# Neural network training with masked unreliable labels

This example presents the procedure to train a model with a loss function that ignores labels that have been identified as unreliable. These labels are said to be masked.

In [1]:
import os
import sys

sys.path.append(os.path.join(os.path.abspath(""), ".."))

import numpy as np
from IPython.display import Markdown as md

from torch import nn, optim

from nnbma.networks import FullyConnected
from nnbma.dataset import RegressionDataset, MaskDataset
from nnbma.learning import (
    learning_procedure,
    LearningParameters,
    MaskedMSELoss,
    CauchyLoss,
)

from functions import Fexample as F

### Analytical function

In the following cell, we load and instantiate a vectorial function $f$ implemented as a PyTorch `Module`. For more details on the implementation, see `functions.py`. You can implement your own by following the model.
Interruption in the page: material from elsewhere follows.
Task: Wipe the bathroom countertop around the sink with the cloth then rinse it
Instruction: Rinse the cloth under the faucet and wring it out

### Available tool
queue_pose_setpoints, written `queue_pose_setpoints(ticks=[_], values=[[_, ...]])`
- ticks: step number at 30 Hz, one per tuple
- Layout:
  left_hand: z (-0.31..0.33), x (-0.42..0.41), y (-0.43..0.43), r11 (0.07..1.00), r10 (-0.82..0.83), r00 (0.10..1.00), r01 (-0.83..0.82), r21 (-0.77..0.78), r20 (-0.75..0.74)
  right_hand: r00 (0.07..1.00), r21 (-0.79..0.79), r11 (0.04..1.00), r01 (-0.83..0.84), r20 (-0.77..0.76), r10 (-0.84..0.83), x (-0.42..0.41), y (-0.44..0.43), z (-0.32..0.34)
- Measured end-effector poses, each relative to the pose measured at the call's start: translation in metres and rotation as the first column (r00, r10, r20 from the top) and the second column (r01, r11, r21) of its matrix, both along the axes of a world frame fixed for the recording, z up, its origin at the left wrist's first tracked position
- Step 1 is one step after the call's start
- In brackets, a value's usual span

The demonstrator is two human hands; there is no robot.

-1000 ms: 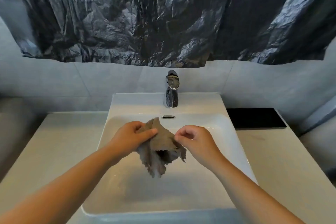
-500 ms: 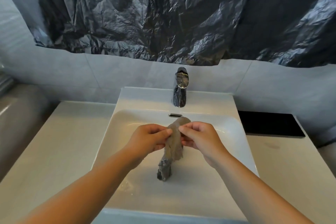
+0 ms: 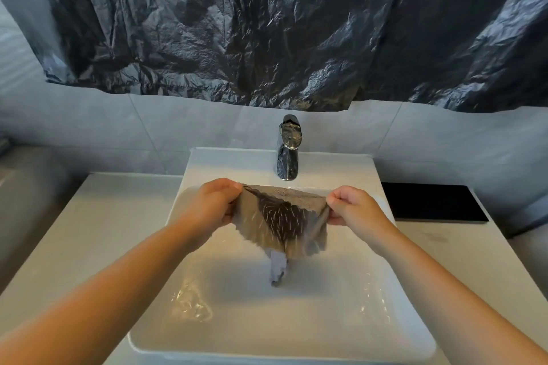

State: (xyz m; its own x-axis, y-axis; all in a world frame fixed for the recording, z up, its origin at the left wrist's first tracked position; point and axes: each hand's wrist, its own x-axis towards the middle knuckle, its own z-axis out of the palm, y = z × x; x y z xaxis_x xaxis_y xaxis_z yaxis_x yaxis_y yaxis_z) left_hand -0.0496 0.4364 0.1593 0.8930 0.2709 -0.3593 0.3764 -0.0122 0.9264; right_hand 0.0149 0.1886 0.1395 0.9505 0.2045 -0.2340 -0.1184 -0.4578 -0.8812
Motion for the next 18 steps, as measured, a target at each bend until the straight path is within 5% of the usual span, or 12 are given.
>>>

The function is the following:

In [2]:
f = F()
md(F.latex())

$$\left(\begin{array}{c} t_1\\ t_2 \end{array}\right) \longmapsto \left(\begin{array}{c} t_1+2t_2\\ t_1^2\\ t_1t_2^2 \end{array}\right)$$

### Definition of the model

In [3]:
layers_sizes = [f.n_inputs, 50, 50, f.n_outputs]  # Can be modified
activation = nn.ELU()

net = FullyConnected(layers_sizes, activation)

### Dataset

In [4]:
n_samples = 10_000
test_frac = 0.20

np.random.seed(0)
X = np.random.normal(0, 1, size=(n_samples, F.n_inputs)).astype("float32")
Y = f(X)

X_train, X_test = X[round(test_frac * n_samples) :], X[: round(test_frac * n_samples)]
Y_train_true, Y_test_true = (
    Y[round(test_frac * n_samples) :],
    Y[: round(test_frac * n_samples)],
)

### Damage to certain labels

In [5]:
p_damage = 0.05  # 5%, can be modified

# Select a fraction p_damage of the labels
mask_train = np.random.rand(*Y_train_true.shape) < p_damage
mask_test = np.random.rand(*Y_test_true.shape) < p_damage

# Add an error of 1 to 5 to a fraction p_damage of the labels
Y_train = np.where(mask_train, Y_train_true + np.random.randint(5) + 1, Y_train_true)
Y_test = np.where(mask_test, Y_test_true + np.random.randint(5) + 1, Y_test_true)

In [6]:
train_dataset = RegressionDataset(X_train, Y_train)
test_dataset = RegressionDataset(X_test, Y_test)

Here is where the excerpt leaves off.